We talked about communication, both verbal and physical, but the key is to be NAKED…transparent…honest…however you decide to phrase it. Intimacy is the goal, and I always remember my guys (and pastors) Jeff Simmons and Keith Battle break it down as “In-To-Me-See”. Communication is great, but if you’re not keeping it ALL the way funky, you’re stopping short of the benefit of truly allowing your hearts to intertwine. As far as the physical part, I mean fully-clothed, half-clothed or full blown “Garden of Eden” (prior to “the fall” folks)…whatever rocks for you two, have at it. When it comes to what you’re saying to one another, remember, “out of the abundance of the heart, the mouth speaks” (Luke 6:45), so keep it 100 (insert emoji) at all times. Also…
- Each couple is like a really small GANG.
“For this reason shall a man leave his father and mother and CLEAVE unto his wife, and the two shall become one flesh…” (Genesis 2:24) Once you say “I Do” (even if you mumble it under your breath, folks” the two of you are beginning the PROCESS of becoming one…you’re not individuals anymore and everyone NOT agreed to that covenant of marriage in a sense is on the outside.
Now that doesn’t mean that you’re the Bloods and the couple in your kids’ play group are Crips so you try to keep it “Bool” whenever you see them even though you’re supposed to be predisposed to beefing. It doesn’t mean that your family, friends, etc. aren’t allies in the game of life, but it DOES mean that the health and best interest of your relationship institution with one another is the priority…and (absent utter wackness like abuse, etc.) any person or entity that tries to tear it apart is probably the enemy (unless you can get one of the O.G.’s to sit down and broker a truce). Your marriage is precious and must be protected against anything that endangers it. That leads me to…
- You can either be RIGHT or you can WIN.
Here’s the real…no matter how well you communicate, how honest and raw you are and how unified you are, YOU WILL FIGHT. And not just a light argument over where you’re going for dinner or on vacation, like “why did I do this to begin with?!?!?” “who the hell are you anyway!?!?!” “this is NOT what I signed up for!!!!” level arguments…and it’s okay. Here’s why…remember that whole “cleave” thing I mentioned earlier? It doesn’t happen all at once…and as you grow together, you will experience growing pains…ALSO…you’re both people…two separate people with your own background, experiences, strengths, flaws, misconceptions, preconceptions, selfishness and a whole bunch of other stuff…so in the process of learning how to merge your lives AND exist in close proximity, YOU WILL BUMP HEADS.
Also, you’re both just simply going to mess up…because you’re human…imagine that.

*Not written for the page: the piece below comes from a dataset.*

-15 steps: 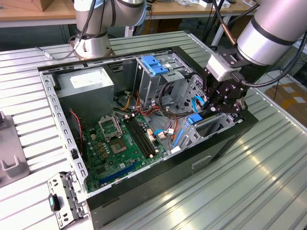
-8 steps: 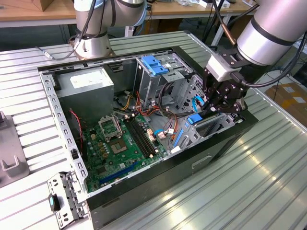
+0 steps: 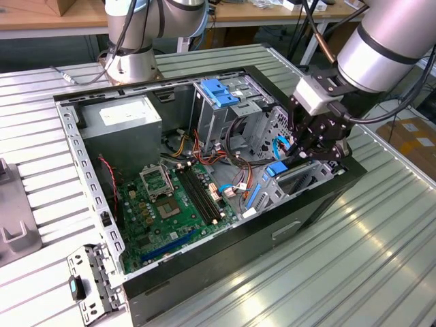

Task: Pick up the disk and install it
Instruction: 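Insert the second disk wire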

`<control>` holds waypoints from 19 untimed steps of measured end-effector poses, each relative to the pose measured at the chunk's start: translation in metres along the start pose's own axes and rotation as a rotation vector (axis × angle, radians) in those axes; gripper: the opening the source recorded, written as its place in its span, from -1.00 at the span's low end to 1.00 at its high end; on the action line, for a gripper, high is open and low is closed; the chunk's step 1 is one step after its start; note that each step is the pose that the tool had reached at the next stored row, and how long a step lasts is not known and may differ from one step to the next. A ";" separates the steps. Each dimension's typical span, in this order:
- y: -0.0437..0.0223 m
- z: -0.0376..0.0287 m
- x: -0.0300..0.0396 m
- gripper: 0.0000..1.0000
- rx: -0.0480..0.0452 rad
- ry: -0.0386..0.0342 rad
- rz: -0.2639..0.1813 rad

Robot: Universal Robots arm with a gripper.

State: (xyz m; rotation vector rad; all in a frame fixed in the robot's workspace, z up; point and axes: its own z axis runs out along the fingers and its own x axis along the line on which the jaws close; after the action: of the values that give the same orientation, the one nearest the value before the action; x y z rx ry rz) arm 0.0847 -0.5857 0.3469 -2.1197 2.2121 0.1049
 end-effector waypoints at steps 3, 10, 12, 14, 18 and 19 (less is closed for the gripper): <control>-0.0004 0.0000 -0.0006 -0.68 -0.0001 -0.0010 0.000; -0.0012 0.0002 -0.0018 -0.68 -0.0006 -0.0092 -0.001; -0.0012 0.0008 -0.0015 -0.68 -0.0006 -0.0095 -0.001; -0.0013 0.0012 -0.0009 -0.68 -0.0006 -0.0095 -0.001; -0.0014 0.0035 0.0019 -0.68 -0.0009 -0.0096 -0.001; -0.0014 0.0042 0.0022 -0.68 -0.0010 -0.0095 -0.001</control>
State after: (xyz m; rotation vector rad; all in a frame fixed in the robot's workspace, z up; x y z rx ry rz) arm 0.0860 -0.5875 0.3425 -2.1165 2.2061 0.1157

However, how you handle those disagreements can go a long way towards promoting the health of your marriage. VERY often, because we have feelings and such, we’re upset in a disagreement and want to drive home our point…and be RIGHT. Here’s the question though…what’s more important? Successfully arguing my side of the issue OR reaching some consensus that gets us to a resolution that’s best for the MARRIAGE? Now, sometimes that resolution may be best served by a particular side of the argument (my wife would tell you that it’s usually hers, but we know that’s not quite right…love you Bae LOL), but BOTH parties have to step back enough to see what the best outcome for the marriage is.
It’s one thing for someone to be right…it’s ANOTHER for the relationship to win because out of the disagreement came greater understanding and clarity of vision for the best way forward.
Welp…I could go on and on, but these are just a few things that came to mind that I wanted to share. By NO means is this exhaustive or exclusive…I didn’t even talk about money, faith or children (SHEESH), but I’m always willing to share and discuss anything I’ve learned on my journey if it’ll help someone else.
Listen, #MarriageIsDope and all that, but there are all kinds of factors that, if not managed properly, can conspire to pull two people apart…be mindful, I’m cheering for you!